Uncertain if Great Britain will "prosecute the War or treat of Peace," a resolute Washington declares that "Never, since the commencement of the present revolution, has there been, in my judgment, a period when vigorous measures were more consonant to sound policy than the present."
Washington opens with some flattery for Mrs. Richard Benjamin Lloyd, who had delivered to him McHenry's last letter, "the value of [which] was enhanced by" the "fair hand" that brought it. But he quickly moves to more substantial matters, replying to McHenry's report that Daniel of St. Thomas Jenifer had been appointed the Intendant of the Maryland Senate. "Good Laws—ample means—and sufficient power—may render the birth of your Intendant a public benefit—and from the spirit of your people, I hope these are provided—without them the appointment must be nugatory."
Washington is writing during that period when the Revolution was almost—but not fully—over, no articles of peace having yet been signed, and skirmishing continuing in the Carolinas. He tells McHenry that "Never, since the commencement of the present revolution, has there been, in my judgment, a period when vigorous measures were more consonant to sound policy than the present." He explains his reasoning as he continues, "The speech of the B. King, & the addresses of the Lords & Commons are proofs, as clear as Holy Writ to me, of two things—their wishes to prosecute the American War—and their fears of the consequences—My opinion therefore of the matter is, that the Minister will obtain supplies for the current year—prepare vigorously for another Campaign—and then prosecute the War or treat of Peace, as circumstances and fortuitious events may Justify—and that, nothing will contribute more to the first than a relaxation, or apparent supineness on the part of these States."

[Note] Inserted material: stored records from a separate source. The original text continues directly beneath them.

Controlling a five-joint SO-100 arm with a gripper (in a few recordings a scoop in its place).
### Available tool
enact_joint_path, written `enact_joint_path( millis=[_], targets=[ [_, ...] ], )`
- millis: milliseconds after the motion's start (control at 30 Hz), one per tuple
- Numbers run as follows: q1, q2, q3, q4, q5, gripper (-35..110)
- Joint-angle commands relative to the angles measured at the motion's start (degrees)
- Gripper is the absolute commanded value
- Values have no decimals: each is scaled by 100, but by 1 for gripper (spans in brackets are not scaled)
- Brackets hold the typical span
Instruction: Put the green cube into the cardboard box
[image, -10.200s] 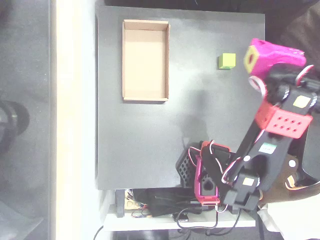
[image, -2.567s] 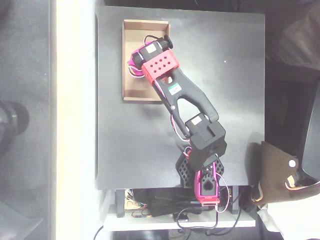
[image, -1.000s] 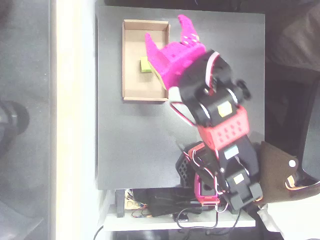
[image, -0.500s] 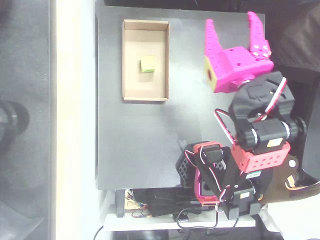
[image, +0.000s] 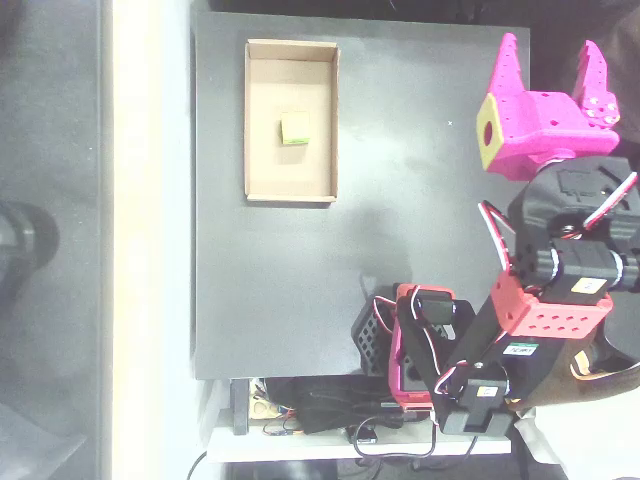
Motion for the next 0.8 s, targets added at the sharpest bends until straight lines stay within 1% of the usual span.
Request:
enact_joint_path(
  millis=[0,133,233,633,767],
  targets=[
    [387,193,308,18,44,23],
    [677,202,791,9,44,11],
    [729,413,1248,-9,44,7],
    [598,1714,3727,-26,35,6],
    [246,1934,4271,-26,35,6]
  ],
)
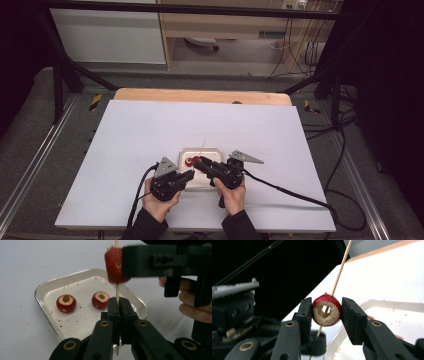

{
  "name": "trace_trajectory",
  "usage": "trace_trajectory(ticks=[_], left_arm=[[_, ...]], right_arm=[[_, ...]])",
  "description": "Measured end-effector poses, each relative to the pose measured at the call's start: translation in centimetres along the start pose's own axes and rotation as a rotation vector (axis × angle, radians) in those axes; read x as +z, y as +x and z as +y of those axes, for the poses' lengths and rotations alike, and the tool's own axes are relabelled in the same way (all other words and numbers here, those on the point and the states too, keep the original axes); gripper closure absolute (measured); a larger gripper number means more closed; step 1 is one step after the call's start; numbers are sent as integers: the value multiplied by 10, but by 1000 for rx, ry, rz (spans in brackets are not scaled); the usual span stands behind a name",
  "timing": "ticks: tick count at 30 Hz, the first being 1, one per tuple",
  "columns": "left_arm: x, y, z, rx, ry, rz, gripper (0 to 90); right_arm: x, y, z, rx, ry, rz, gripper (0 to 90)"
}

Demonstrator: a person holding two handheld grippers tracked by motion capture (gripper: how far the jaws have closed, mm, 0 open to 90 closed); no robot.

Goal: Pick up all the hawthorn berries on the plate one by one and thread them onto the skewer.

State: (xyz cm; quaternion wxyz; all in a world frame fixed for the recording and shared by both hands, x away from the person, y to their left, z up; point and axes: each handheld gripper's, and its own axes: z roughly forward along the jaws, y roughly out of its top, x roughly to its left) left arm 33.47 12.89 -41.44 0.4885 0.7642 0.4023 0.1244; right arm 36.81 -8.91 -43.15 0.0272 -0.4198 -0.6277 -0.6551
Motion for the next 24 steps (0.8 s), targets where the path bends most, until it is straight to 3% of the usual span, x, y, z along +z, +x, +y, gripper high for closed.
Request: trace_trajectory(ticks=[12, 13, 14, 17, 18, 19, 20, 24], left_arm=[[2, 1, -2, 26, 18, 6, 883], [1, 2, -2, 33, 22, 6, 883], [1, 2, -3, 39, 23, 5, 883], [-2, 7, -4, 49, 33, 6, 883], [-3, 9, -4, 52, 35, 8, 883], [-4, 10, -5, 60, 38, 12, 883], [-5, 12, -6, 69, 43, 14, 883], [-11, 19, -9, 100, 67, 18, 883]], right_arm=[[0, 1, -7, -21, 40, -13, 602], [-2, 2, -6, -59, 42, -35, 544], [-2, 2, -6, -59, 42, -35, 544], [-10, 2, 1, -113, 56, -82, 429], [-10, 2, 1, -113, 56, -82, 429], [-13, -1, 6, -131, 63, -97, 345], [-13, -1, 6, -131, 63, -97, 345], [-17, -6, 13, -178, 148, -146, 224]])
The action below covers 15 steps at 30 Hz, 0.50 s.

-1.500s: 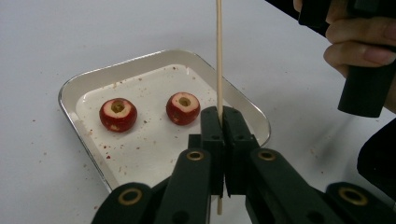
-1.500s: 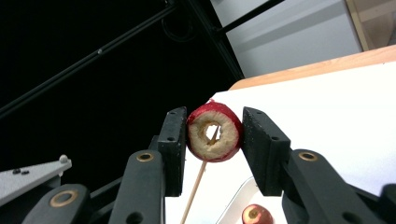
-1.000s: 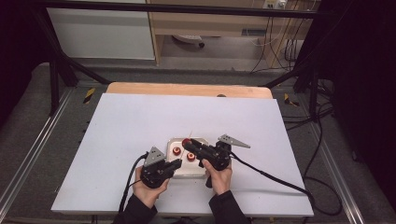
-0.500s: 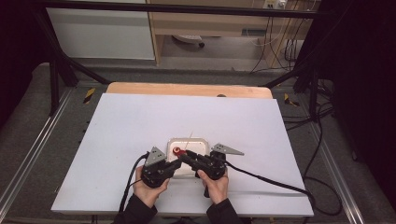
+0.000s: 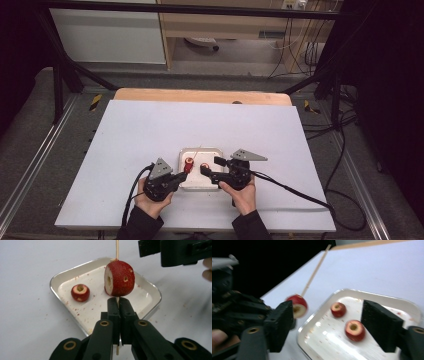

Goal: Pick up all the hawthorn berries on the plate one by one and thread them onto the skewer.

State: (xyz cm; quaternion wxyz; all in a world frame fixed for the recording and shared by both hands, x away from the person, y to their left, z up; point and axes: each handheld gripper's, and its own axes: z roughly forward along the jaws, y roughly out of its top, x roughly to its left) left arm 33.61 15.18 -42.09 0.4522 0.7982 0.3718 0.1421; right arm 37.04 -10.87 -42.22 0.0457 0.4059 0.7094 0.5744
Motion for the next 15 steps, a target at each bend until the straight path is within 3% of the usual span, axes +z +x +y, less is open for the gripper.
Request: trace_trajectory(ticks=[7, 8, 12, 15], left_arm=[[-11, 13, -7, 25, 34, -7, 882], [-13, 15, -8, 27, 35, -5, 882], [-19, 22, -15, 32, 45, 2, 881], [-24, 28, -19, 28, 46, 9, 881]], right_arm=[[-1, -12, 8, -66, 176, -74, 147], [-1, -12, 8, -66, 176, -74, 147], [3, -12, 20, -121, 272, -122, 140], [8, -10, 27, -137, 338, -138, 137]])
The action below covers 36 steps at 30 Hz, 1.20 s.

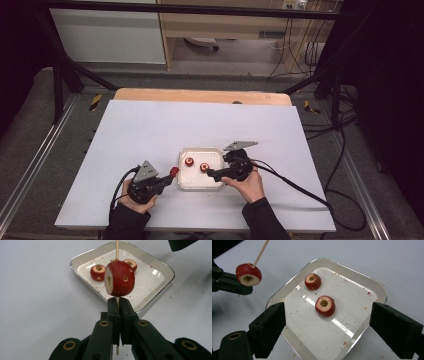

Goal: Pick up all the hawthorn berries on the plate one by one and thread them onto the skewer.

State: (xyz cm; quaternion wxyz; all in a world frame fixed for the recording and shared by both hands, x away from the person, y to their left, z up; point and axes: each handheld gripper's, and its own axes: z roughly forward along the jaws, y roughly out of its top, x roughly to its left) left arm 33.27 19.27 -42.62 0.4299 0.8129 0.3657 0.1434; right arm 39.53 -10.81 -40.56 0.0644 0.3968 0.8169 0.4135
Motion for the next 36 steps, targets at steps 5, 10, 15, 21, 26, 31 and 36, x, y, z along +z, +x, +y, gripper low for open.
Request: trace_trajectory(ticks=[5, 10, 15, 21, 26, 31, 36], left_arm=[[-3, 4, -3, -4, -1, 0, 880], [-2, 5, -3, -3, 4, 4, 880], [-1, 4, -4, 0, 7, 4, 880], [0, 4, -4, 0, 9, 4, 880], [1, 3, -4, 4, 12, 2, 880], [2, 3, -4, 6, 13, 1, 880], [2, 3, -4, 6, 13, 2, 880]], right_arm=[[8, 4, 17, -43, 113, -27, 146], [15, 8, 30, -58, 197, -54, 188], [25, 10, 41, -54, 248, -58, 248], [38, 10, 46, -14, 301, -53, 330], [49, 10, 47, 25, 336, -39, 399], [58, 6, 44, 51, 369, -55, 452], [63, 5, 42, 78, 383, -56, 504]])
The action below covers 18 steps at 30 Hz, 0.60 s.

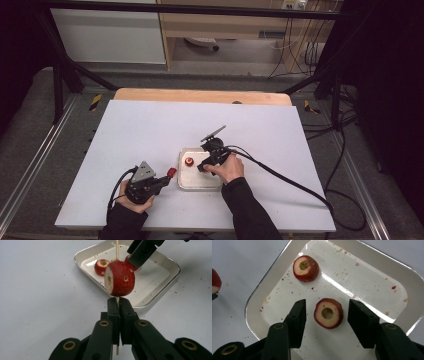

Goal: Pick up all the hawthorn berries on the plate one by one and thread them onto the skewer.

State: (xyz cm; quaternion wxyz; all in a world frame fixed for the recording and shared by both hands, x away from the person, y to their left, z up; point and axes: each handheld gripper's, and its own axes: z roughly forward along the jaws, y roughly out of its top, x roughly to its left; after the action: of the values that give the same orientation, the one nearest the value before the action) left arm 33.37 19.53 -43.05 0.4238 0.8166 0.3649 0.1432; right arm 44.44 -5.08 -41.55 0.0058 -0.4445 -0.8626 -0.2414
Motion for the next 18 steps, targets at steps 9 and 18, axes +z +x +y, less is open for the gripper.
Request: trace_trajectory(ticks=[9, 18], left_arm=[[0, -1, 0, 3, 0, 0, 880], [0, -1, 0, 5, -3, 2, 880]], right_arm=[[6, -3, 1, 34, 27, 4, 589], [3, -3, 1, 41, 15, 18, 609]])
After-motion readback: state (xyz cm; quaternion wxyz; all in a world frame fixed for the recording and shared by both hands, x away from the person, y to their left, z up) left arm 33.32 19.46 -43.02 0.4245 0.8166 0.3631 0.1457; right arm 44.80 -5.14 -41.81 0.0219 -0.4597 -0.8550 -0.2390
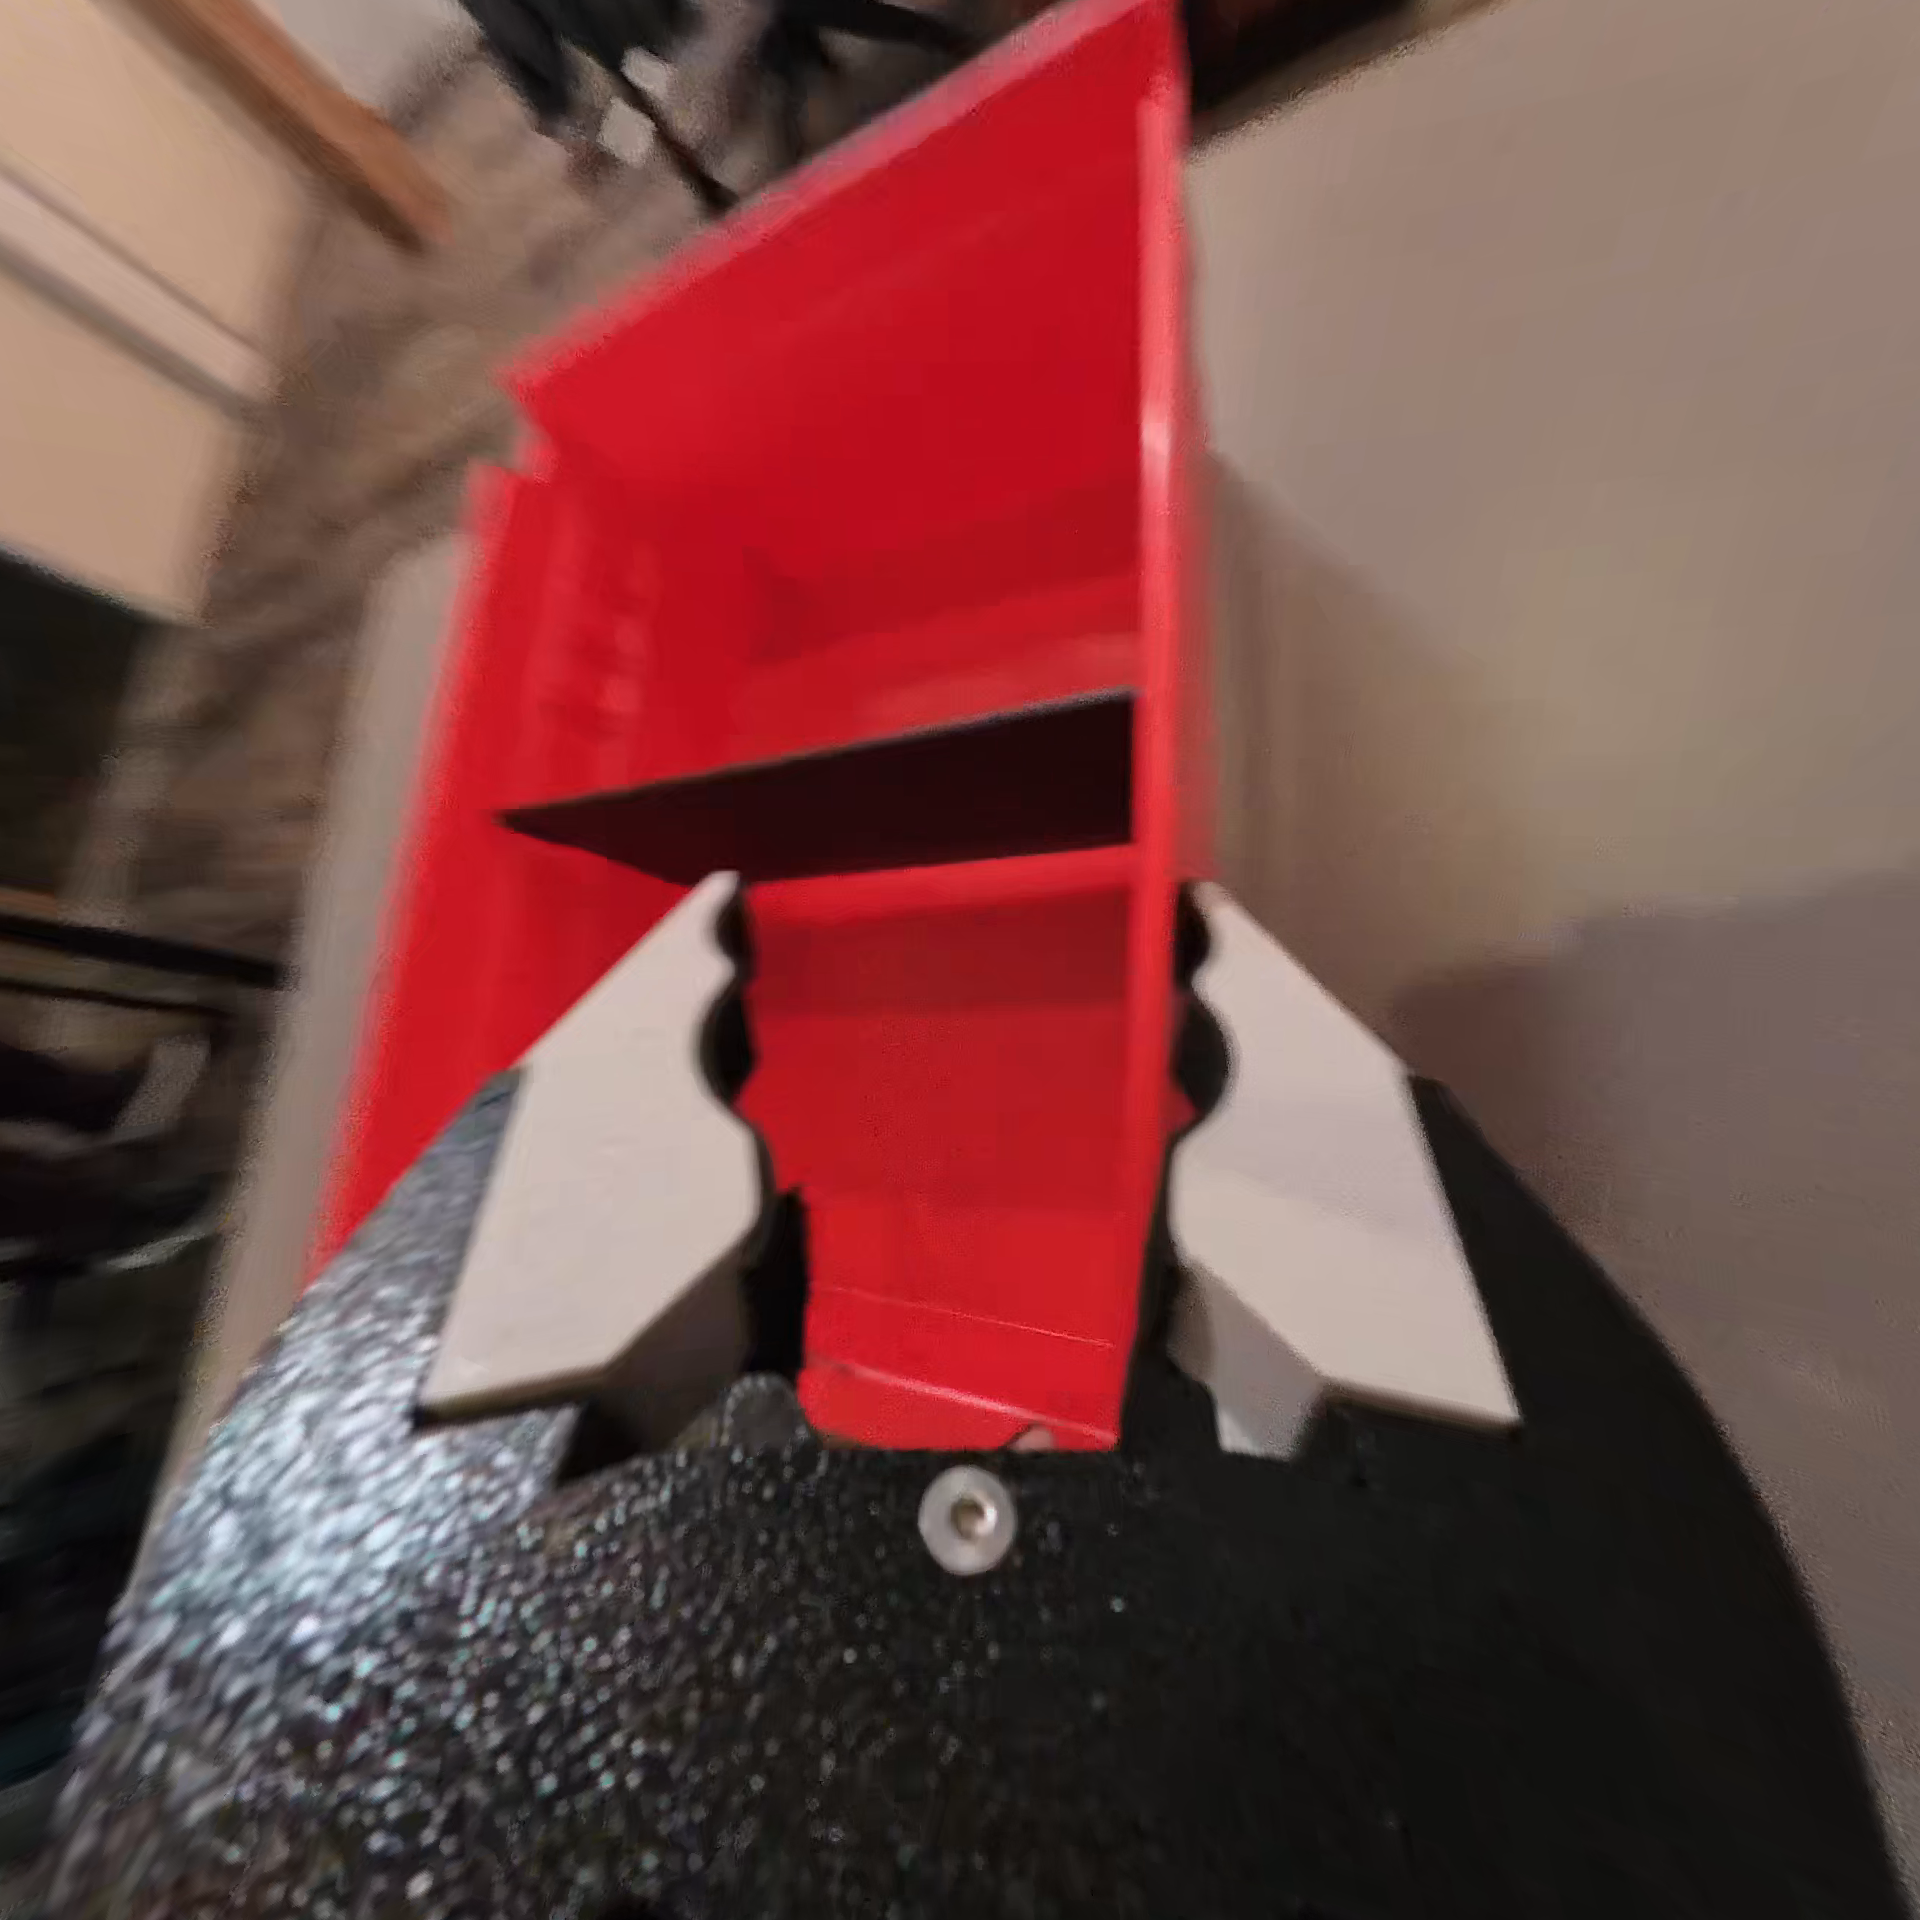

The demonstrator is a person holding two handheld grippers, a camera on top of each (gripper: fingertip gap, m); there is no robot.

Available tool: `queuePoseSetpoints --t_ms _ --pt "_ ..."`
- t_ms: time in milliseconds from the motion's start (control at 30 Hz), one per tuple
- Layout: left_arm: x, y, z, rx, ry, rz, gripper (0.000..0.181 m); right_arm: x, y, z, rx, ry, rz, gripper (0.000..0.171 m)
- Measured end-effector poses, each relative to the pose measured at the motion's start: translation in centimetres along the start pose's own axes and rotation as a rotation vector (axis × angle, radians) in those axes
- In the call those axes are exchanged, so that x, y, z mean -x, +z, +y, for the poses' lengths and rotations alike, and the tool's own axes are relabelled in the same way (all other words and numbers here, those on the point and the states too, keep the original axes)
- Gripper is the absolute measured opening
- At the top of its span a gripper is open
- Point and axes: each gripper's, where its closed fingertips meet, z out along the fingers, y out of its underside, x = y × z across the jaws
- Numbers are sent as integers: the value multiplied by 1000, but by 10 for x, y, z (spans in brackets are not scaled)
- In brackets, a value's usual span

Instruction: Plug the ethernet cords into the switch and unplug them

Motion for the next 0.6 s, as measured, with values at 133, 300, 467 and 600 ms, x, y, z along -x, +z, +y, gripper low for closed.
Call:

Washington clearly fears that despite Cornwallis's surrender at Yorktown five months earlier, many factions in the British government are not yet prepared to give up their hold on North America. "What madness then can be greater, or policy and economy worse, than to let the enemy again rise upon our folly, and want of exertion?—shall we not be justly chargeable for all the blood & treasure which shall be wasted in in a lingering War, procrastinated by the false expectation of Peace, or timid measures for prosecuting the War?—Surely we shall, and much is it to be lamented that our endeavors do not at times accord with our wishes—"
With unusual emphasis, Washington excoriates the selfish behavior of the individual states: "Each State is anxious to see the end of our Warfare but shrinks when it is called upon for the means to accomplish it!—and either withholds altogether, or grants them in such a manner as to defeat the end—Such, it is to be feared will be the case in many instances respecting the requisitions of Men & Money." But Washington does have some praise for the legislature of Pennsylvania. "I have the pleasure however to inform you that the Asembly of this State, now sitting, have passed their supply Bill without a dissenting voice & that a laudable spirit seems to pervade all the Members of that body." The Commander stills worries, however, that the Keystone State will not meet its quota of men, and he foresees the necessity of some form of compulsory military service.
"It is idle at this late period of the War—when enthusiasm is cooled, if not done away with—when the Minds of that Class of Men who are fit subjects for soldiers are poisoned by the high bounties which have been given—and the knowledge of the distresses, under which the army has groaned, is so generally diffused that our Battalions can be compleated by voluntary enlistment—The attempt is vain—and we are only deceiving ourselves, & injuring the cause By making the experiment—There is no other effectual mode of getting men suddenly than that of classing the people & compelling each Class to furnish a Recruit. ... If our necessities for Men did not press I should prefer the mode of voluntary enlistment to all others, but as it does I am sure it will not answer & that the season for Enterprise will be upon us long 'ere we are prepared for the Field."
In the conclusion of his letter, Washington expresses his great and "disagreeable" suspense in waiting word of the result of De Grasse's naval assault on St. Kitts; "the Issue of these events must be very interesting & may give a very unfavourable turn to affairs in that quarter & on this Continent in consequence of it." In fact, the Battle of St. Kitts proved a favorable turn as the French fleet took the island from British forces commanded by Admiral Samuel Hood. Following the Treaty of Paris, St. Kitts was restored to Great Britain.